=== What you need to do ===
Beginning with the line that has "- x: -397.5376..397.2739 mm", please write out each remaining line of the listing below, word for word.

—————

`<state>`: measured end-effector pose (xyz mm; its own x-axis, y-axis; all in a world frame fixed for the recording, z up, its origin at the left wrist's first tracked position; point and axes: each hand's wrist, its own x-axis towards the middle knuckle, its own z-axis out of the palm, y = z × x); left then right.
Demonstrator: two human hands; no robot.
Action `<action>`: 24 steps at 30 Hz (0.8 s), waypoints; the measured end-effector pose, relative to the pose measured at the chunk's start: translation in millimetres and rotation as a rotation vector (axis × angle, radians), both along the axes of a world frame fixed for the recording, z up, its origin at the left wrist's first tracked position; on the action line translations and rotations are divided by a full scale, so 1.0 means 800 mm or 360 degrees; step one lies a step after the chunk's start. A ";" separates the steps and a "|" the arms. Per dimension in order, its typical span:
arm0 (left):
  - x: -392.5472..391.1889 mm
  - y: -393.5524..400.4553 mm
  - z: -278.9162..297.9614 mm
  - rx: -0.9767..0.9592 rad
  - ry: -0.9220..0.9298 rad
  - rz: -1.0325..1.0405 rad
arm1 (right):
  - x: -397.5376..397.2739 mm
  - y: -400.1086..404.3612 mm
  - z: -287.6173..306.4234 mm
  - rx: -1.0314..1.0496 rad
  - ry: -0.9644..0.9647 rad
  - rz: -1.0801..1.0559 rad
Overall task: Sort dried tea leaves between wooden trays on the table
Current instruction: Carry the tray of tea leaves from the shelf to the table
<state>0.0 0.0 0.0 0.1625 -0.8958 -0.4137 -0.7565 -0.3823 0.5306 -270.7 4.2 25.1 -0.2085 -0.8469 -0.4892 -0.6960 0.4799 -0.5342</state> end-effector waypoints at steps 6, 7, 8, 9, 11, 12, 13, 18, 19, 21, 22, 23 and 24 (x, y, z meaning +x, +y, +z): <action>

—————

=== Solution to this problem ===
  - x: -397.5376..397.2739 mm
  - y: -400.1086..404.3612 mm
  - z: -287.6173..306.4234 mm
  - rx: -1.0314..1.0496 rad
  - ry: -0.9644..0.9647 rad
  - rz: -1.0801..1.0559 rad
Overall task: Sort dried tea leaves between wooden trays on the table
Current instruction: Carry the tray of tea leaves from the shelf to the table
<state>0.0 0.0 0.0 0.1625 -0.8958 -0.4137 -0.7565 -0.3823 0.5306 -270.7 4.2 25.1 -0.2085 -0.8469 -0.4892 -0.6960 0.4799 -0.5342</state> end-effector waypoints at steps 6, 7, 8, 9, 11, 12, 13, 18, 19, 21, 22, 23 and 24 (x, y, z meaning +x, +y, +z): <action>

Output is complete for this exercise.